**WHAT TO DO:** Word for word, give the records again, dropping any picture they hold.
** DATA EXTRACTS follows **
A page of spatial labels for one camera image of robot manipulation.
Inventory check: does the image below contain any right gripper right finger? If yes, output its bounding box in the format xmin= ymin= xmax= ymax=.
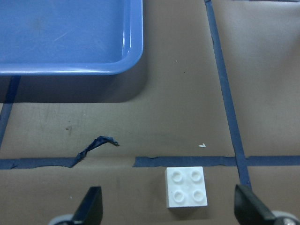
xmin=234 ymin=185 xmax=281 ymax=225

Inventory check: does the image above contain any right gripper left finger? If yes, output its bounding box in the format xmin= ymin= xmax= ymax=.
xmin=71 ymin=187 xmax=103 ymax=225

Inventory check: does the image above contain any white block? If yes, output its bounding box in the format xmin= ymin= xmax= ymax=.
xmin=165 ymin=166 xmax=208 ymax=208

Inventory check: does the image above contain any blue plastic tray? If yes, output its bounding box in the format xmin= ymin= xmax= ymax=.
xmin=0 ymin=0 xmax=143 ymax=76
** End of DATA EXTRACTS **
**REPLY:**
A page of spatial labels for one camera image of robot manipulation.
Inventory check: does the image below contain any right gripper right finger? If yes, output its bounding box in the format xmin= ymin= xmax= ymax=.
xmin=234 ymin=185 xmax=281 ymax=225

Inventory check: does the image above contain any right gripper left finger? If yes, output its bounding box in the format xmin= ymin= xmax= ymax=.
xmin=71 ymin=187 xmax=103 ymax=225

Inventory check: does the image above contain any white block? If yes, output its bounding box in the format xmin= ymin= xmax= ymax=.
xmin=165 ymin=166 xmax=208 ymax=208

Inventory check: does the image above contain any blue plastic tray? If yes, output its bounding box in the format xmin= ymin= xmax= ymax=.
xmin=0 ymin=0 xmax=143 ymax=76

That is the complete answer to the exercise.